_What is required_
I need the number of lines in the listing below that contain "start", and only that number.

_Dataset section_
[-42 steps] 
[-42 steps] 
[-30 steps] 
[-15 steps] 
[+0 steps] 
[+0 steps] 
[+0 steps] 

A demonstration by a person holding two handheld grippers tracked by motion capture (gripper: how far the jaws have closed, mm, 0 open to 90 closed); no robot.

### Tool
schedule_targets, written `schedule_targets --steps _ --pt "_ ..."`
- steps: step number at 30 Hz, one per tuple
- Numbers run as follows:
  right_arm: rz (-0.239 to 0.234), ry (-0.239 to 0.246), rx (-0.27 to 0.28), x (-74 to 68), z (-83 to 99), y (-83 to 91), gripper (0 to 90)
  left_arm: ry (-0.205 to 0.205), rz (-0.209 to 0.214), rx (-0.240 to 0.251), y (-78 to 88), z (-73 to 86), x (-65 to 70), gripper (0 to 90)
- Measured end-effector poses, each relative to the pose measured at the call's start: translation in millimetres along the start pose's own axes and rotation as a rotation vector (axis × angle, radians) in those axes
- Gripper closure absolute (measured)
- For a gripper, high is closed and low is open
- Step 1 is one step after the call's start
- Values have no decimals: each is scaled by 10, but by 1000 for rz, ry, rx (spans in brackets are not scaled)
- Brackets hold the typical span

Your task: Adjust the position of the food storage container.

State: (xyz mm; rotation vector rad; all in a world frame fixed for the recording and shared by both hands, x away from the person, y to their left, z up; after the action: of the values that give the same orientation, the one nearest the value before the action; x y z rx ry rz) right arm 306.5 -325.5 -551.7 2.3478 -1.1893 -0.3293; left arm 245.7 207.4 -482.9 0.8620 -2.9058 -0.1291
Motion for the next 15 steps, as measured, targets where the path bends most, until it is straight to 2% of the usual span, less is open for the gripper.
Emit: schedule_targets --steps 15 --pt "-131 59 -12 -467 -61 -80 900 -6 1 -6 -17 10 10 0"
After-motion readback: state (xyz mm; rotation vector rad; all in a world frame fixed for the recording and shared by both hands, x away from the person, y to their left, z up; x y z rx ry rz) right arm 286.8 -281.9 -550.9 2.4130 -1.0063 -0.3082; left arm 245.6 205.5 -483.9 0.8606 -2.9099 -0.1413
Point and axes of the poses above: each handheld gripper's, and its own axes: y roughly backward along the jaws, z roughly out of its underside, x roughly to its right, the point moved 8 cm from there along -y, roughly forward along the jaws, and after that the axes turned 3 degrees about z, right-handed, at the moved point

_Your solution_
2